Five additional contributing occurrences deserve mention. They also were disparate, yet connected, directly or indirectly, to the personage of Chairman Bollovate.

Late one afternoon, the November gloom was relieved by the sight of a mobile unit of Chuck E. Cheese's that had set up shop smack in the middle of the visitors' parking lot. The trailer played a little Chuck E. Cheese's tune of enticement with bells, and at once the students ran toward it. It seemed—as Ferritt Lawrence learned after some crack investigative work—the college trustees had decided to lease a portion of the lot to the fast food chain to improve cash flow. The kids loved it, at least at first sight. Many found the games more challenging than their courses. And even the faculty, though there had been some reflexive grumbling in the beginning, seemed to take to it too. They seemed especially impressed with the robotic mouse. Speaking for Fine Arts, Professor Kettlegorf gave the franchise her blessing. “I just adore the yellow!” she told one of her classes. Then she sang “Yellow bird, up high in banana tree.”

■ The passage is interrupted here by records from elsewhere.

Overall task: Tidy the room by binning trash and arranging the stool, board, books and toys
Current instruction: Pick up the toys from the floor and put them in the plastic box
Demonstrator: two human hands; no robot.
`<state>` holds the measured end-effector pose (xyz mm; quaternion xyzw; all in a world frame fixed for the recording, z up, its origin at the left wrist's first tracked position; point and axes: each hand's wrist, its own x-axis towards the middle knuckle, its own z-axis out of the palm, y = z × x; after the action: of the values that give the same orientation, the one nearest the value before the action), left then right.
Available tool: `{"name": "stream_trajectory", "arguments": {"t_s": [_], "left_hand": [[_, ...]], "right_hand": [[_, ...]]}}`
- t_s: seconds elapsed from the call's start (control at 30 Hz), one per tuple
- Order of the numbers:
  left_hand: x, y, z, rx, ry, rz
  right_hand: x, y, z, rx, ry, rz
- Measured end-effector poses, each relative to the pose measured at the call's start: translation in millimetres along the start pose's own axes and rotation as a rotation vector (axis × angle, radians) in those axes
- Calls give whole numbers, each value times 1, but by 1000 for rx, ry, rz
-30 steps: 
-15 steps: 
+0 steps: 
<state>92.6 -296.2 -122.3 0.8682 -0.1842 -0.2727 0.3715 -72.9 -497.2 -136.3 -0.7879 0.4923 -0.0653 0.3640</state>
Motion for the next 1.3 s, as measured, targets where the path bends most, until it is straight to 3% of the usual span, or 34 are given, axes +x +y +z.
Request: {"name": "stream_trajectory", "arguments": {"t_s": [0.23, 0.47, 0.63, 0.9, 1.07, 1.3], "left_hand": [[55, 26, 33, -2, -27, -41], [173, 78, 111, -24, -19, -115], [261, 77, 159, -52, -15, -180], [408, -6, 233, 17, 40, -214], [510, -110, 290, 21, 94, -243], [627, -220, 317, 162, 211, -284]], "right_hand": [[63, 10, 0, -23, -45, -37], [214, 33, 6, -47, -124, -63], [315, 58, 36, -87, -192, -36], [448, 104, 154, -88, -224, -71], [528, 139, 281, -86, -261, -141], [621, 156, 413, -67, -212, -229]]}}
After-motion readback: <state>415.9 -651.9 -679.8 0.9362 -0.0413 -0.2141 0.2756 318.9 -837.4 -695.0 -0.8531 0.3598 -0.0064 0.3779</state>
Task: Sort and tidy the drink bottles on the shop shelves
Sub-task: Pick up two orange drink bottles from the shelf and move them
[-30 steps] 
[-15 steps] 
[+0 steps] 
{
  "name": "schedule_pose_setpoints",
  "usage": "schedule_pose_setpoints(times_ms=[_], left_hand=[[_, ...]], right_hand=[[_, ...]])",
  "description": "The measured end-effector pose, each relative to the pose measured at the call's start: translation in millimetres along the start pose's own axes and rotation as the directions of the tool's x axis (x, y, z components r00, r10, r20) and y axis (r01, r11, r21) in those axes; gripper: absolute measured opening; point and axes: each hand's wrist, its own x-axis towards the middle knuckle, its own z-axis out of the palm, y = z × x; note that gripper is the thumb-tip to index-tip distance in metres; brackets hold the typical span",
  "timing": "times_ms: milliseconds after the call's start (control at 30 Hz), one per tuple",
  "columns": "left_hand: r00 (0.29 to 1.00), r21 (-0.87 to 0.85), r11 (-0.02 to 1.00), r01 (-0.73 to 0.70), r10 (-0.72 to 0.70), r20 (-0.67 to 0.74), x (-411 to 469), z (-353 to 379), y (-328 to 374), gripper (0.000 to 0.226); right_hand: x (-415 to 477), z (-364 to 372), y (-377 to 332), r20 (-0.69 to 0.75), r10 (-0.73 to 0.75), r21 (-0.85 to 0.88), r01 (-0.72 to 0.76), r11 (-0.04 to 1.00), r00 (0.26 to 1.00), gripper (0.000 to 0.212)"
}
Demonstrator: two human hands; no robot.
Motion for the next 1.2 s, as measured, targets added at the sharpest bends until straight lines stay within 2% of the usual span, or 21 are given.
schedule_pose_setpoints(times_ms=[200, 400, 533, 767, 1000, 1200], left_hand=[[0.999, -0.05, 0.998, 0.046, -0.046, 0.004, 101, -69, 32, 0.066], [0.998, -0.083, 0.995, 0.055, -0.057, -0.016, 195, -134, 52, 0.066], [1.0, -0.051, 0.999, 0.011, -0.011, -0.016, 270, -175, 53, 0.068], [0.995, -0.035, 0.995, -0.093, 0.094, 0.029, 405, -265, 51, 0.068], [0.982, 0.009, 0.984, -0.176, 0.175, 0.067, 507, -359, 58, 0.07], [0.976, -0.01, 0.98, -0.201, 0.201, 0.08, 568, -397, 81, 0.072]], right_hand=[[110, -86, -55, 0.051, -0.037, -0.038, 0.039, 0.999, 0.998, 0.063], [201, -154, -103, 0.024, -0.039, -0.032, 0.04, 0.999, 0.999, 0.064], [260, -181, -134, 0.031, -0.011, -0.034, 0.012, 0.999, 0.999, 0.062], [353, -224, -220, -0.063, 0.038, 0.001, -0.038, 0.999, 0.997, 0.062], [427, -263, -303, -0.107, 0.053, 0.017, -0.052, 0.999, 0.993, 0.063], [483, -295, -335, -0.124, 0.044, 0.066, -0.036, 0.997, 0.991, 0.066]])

The second was a correspondence among several parties best presented verbatim:

November 3

Dear Mr. Bollovate:

The Registry of Deeds would be pleased to have you visit us in pursuit of the questions raised in your letter of November 1. But I am afraid we cannot send you the document in which you are interested, and we cannot send you a copy of same. Any papers as old as the one you require are very fragile, as you must imagine, and are kept sealed under Plexiglas. Registry does not permit the making of facsimiles, but
guests are free to come in and take notes. You would be most welcome here. We have quite a few historical exhibits in the main hall, supported by private donations by philanthropists such as yourself.

Very truly yours,
Norton Richards, Registrar
Essex County, Massachusetts

November 4

Dear Mr. Bollovate:

May I say how grateful we at the Registry are to have received your generous contribution of $5,000 for our historical exhibits. Please find the tax deduction form enclosed. Also enclosed find two Xerox copies of the land grant you requested. I would greatly appreciate it if you kept this transaction between us.

Very truly yours,
Norton

November 5

Dear Joel:

The document you messengered over is fairly straightforward, yet it creates a problem. The land was originally transferred under a charitable trust that stipulated any current or future use for educational purposes only. That is, the Beet property was given to establish a school, and if it is transferred again, even after three hundred years, the new owner also must set up an educational institution. The Probate Court of Massachusetts oversees charitable trusts, and it is there—if you so instruct me—I shall argue that the original deed contains precatory language, not legally enforceable. In that case, should you wish to change the terms of the trust, you would need to sue the heir to the land, if you can find one living. As your attorney, I'd be happy to handle that for you. Or you could always simply buy him or her out. Of course, you know, Joel, as a trustee you would be forbidden
to buy the property yourself, or to develop it or make any profit from it.